Crystal growth of ErN and ScN via physical vapor transport: synthesis, properties, characterization, and process simulation

Abstract

Recently, the rare earth nitrides have received a considerable attention from theorists and experimentalists due to their potential applications in spintronic, piezoelectric, and thermoelectric devices. In this work, erbium nitride (ErN) and scandium nitride (ScN) crystals were grown and characterized experimentally, and the growth process was modeled and simulated. Erbium nitride (ErN) is a rare earth nitride notable for its magnetic and optical properties. Here we report on its growth on a non-native substrate, tungsten foil, via physical vapor transport, and its characterization. The source material was erbrium metal that was converted to ErN by heating in nitrogen. Subsequently, it was sublimed to form the ErN crystals. The operating conditions were 1620-1770 ⁰C and 150-330 Torr in pure nitrogen. The growth rate increased exponentially with temperature with an activation energy of 508 kJ/mol, and inversely with pressure. X-ray diffraction revealed the ErN preferentially adopted a (100) orientation, the same as the dominant orientation of the tungsten sheet. The lattice constant was 4.853 Å. The crystal shapes and sizes were dependent on the temperature, as revealed by SEM and optical microscopy. The ErN crystals were highly faceted, bound by (100) and (111) crystal planes. The ErN compound deviated from stoichiometry: the Er:N atomic ratio ranged from 1:1.15 to 1:1.2 according to EDX and XPS elemental analysis. Raman spectra was in good agreement with theoretical predictions. Scandium nitride single crystals (14–90 µm thick) were grown on tungsten (100) single crystal substrate by physical vapor transport in the temperature range of 1850-2000 ⁰C and pressure of 15-35 Torr. Epitaxial growth was confirmed using in-plane ɸ scan and out-of-plane x-ray diffraction techniques which revealed that ScN exhibited cube-on-cube growth with a plane relationship ScN (001)

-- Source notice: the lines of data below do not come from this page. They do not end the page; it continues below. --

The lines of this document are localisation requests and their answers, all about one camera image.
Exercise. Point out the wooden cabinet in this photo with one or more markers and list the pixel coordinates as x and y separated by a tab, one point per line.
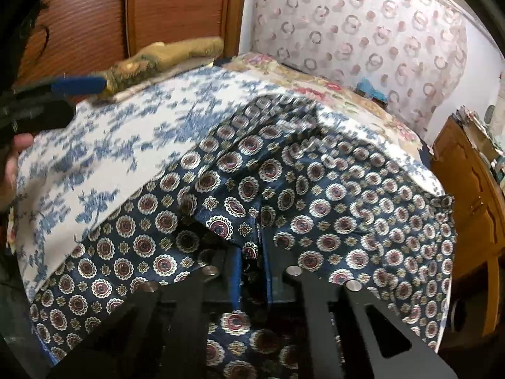
469	205

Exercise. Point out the circle print curtain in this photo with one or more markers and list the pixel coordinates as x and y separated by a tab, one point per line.
355	27

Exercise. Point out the gold patterned pillow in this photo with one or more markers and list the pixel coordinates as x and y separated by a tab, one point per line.
158	61

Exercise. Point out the peach floral blanket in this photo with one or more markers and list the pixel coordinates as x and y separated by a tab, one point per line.
315	87

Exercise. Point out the white waste bin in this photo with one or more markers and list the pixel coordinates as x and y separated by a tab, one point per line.
457	315

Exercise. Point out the white blue floral sheet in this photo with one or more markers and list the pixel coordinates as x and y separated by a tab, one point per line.
118	134

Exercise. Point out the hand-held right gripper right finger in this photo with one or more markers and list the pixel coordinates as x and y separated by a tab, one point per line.
270	280

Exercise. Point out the navy medallion print robe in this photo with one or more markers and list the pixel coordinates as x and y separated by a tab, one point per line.
335	205

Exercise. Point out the teal cloth bundle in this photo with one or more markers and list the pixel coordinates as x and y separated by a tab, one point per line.
373	91

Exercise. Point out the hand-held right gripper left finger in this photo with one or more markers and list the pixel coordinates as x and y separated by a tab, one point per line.
236	280

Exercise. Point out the person's left hand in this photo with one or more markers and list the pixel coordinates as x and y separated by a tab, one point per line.
15	166

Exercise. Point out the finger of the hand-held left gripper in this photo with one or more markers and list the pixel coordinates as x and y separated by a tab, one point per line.
79	85
43	116

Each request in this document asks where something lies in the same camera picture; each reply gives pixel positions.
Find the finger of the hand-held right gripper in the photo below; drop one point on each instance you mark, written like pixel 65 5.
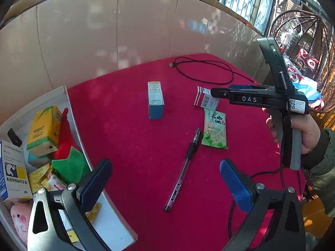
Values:
pixel 221 92
pixel 243 86

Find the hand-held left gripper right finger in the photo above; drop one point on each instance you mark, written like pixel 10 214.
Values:
pixel 236 185

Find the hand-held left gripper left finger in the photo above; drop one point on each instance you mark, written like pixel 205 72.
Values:
pixel 94 185

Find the red white striped packet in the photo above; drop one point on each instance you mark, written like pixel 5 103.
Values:
pixel 205 100

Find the white cardboard tray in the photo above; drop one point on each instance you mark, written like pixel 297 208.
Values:
pixel 112 219

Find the yellow juice carton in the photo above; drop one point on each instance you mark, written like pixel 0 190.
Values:
pixel 42 130

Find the white plush toy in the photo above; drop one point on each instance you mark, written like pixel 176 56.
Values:
pixel 21 214

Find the white blue yellow box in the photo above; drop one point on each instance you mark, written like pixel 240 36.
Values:
pixel 13 172

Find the person's right forearm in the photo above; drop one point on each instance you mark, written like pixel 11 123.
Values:
pixel 324 167

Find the person's right hand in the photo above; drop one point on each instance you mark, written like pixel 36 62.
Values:
pixel 308 133

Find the large red white cushion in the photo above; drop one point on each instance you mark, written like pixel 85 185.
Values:
pixel 295 75

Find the small red white cushion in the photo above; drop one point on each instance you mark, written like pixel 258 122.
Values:
pixel 308 58

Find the red green plush toy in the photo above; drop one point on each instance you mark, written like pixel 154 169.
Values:
pixel 69 162

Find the light blue cloth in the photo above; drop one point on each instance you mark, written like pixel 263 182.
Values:
pixel 307 89

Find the small red yellow sachet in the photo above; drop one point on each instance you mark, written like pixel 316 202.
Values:
pixel 56 183

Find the green snack packet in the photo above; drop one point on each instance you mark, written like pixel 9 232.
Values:
pixel 214 130

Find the white hanging ornament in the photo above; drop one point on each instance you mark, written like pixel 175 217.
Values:
pixel 291 34

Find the wicker hanging chair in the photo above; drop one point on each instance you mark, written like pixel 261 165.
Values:
pixel 324 44

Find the black gel pen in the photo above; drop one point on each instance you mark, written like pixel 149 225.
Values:
pixel 183 170

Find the yellow packet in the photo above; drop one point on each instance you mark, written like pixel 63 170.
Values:
pixel 38 176

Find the red tablecloth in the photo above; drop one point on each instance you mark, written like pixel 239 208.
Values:
pixel 130 141

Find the blue white small box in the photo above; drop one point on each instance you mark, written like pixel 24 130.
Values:
pixel 156 102

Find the small black device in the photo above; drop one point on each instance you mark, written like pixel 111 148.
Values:
pixel 15 137

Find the brown cardboard panel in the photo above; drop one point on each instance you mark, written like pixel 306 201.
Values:
pixel 104 31

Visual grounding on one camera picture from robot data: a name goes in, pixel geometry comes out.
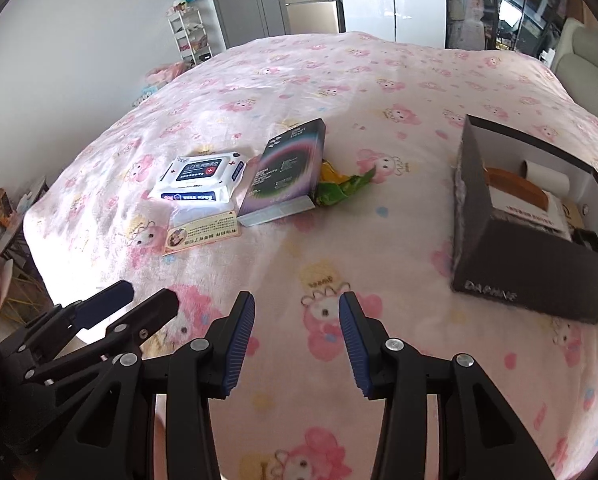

W (001) and normal direction ScN [100]

W [110]. Atomic force microscopy revealed the surface roughness decreased from 83 nm to 18 nm as the growth temperature was increased. X-ray diffraction (XRD) rocking curves widths decreased indicating the crystal quality improved with increasing growth temperature. The lowest XRC FWHM was 821 arcsec, which is so far the lowest value reported for ScN. Scanning electron microscopy (SEM) exhibited the formation of macrosteps and cracks on the crystal surface with latter due to the mismatch of ScN’s and tungsten’s coefficients of thermal expansion . In general for crystal growth, material should deposit on the seed crystal and not on any adjacent supporting structures. This efficiently uses the source material and avoids the possibility of spurious polycrystals encroaching on, and interfering with the single crystal growth. To achieve this goal, a new crucible design with a cooling fin in contact with the seed was simulated and experimentally demonstrated on the physical vapor transport (PVT) crystal growth of scandium nitride. The heat transfer of the growth cavity for a conventional crucible and a modified crucible with the cooling fin were modeled theoretically via computational fluid dynamics (CFD) with FLUENT. The CFD results showed that the seed in the modified crucible was approximately 10 °C cooler than the crucible lid, while in the conventional crucible the temperature of the seed and lid were uniform. The experimental results showed that increasing the temperature gradient between the source and the seed by employing the cooling fin led to a dramatic increase in the growth rate of ScN on the seed and reduced growth on the lid. The relative growth rates were 80 % and 20 % on the seed and lid respectively, in the modified crucible, compared to 25% and 75% with the conventional crucible. Thus, the modified crucible improved the process by increasing the species transporting to the seed by sublimation.